> [EXERCISE]
Working from the entries below, tally each line that holds "grey". Give the tally and nothing else.

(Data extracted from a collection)
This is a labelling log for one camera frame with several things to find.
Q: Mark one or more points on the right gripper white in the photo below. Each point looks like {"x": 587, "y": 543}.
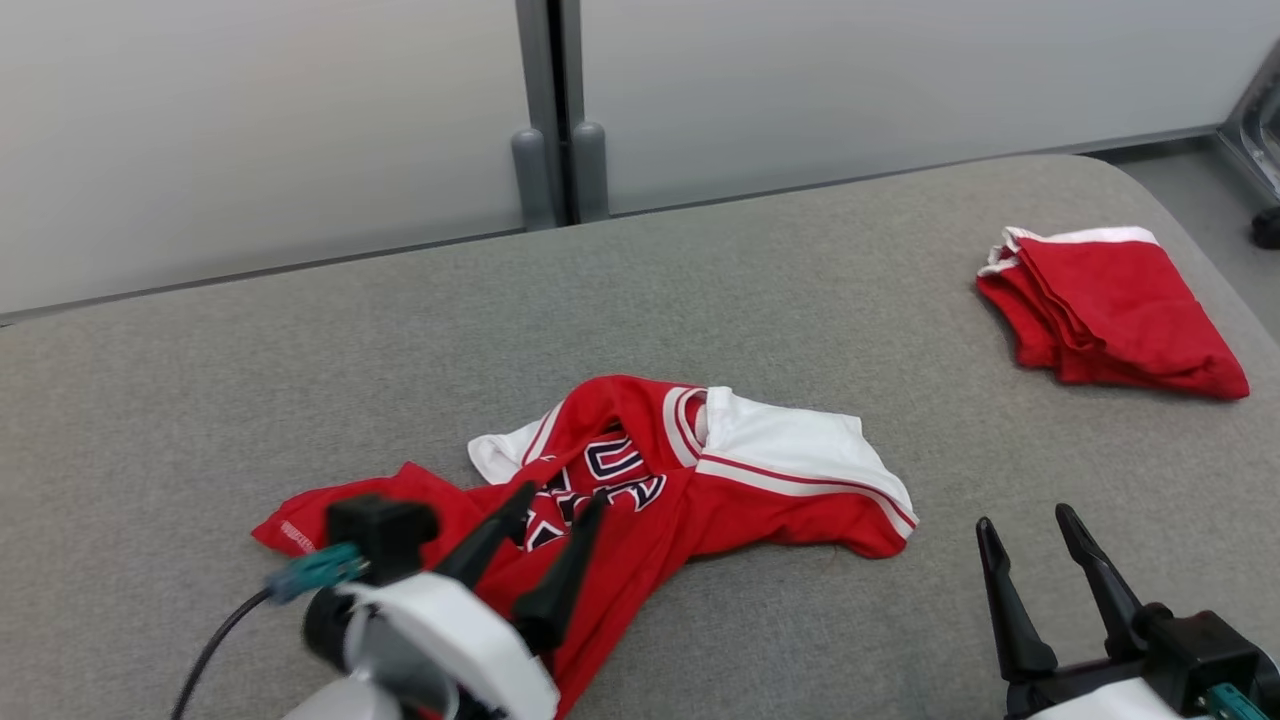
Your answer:
{"x": 1090, "y": 695}

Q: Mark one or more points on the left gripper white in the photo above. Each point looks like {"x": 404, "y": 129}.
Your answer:
{"x": 470, "y": 640}

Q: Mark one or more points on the red and white basketball jersey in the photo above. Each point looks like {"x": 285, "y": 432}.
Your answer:
{"x": 720, "y": 510}

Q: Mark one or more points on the red Bulls basketball shorts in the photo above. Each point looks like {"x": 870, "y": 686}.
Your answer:
{"x": 1130, "y": 310}

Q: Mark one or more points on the bulky black caster wheel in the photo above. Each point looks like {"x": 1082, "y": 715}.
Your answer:
{"x": 1268, "y": 228}

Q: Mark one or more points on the grey metal stand base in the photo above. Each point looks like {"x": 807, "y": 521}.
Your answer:
{"x": 1262, "y": 120}

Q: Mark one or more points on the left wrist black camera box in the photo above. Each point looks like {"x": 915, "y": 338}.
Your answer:
{"x": 385, "y": 535}

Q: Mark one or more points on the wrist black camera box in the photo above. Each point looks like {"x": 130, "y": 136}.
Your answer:
{"x": 385, "y": 535}
{"x": 1200, "y": 645}

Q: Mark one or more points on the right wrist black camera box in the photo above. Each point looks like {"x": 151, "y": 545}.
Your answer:
{"x": 1200, "y": 645}

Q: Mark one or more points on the grey cylindrical post foot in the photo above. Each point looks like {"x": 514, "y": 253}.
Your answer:
{"x": 590, "y": 170}
{"x": 532, "y": 180}

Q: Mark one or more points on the grey metal partition post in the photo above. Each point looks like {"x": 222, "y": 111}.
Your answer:
{"x": 540, "y": 60}

> [WRITTEN ANSWER]
3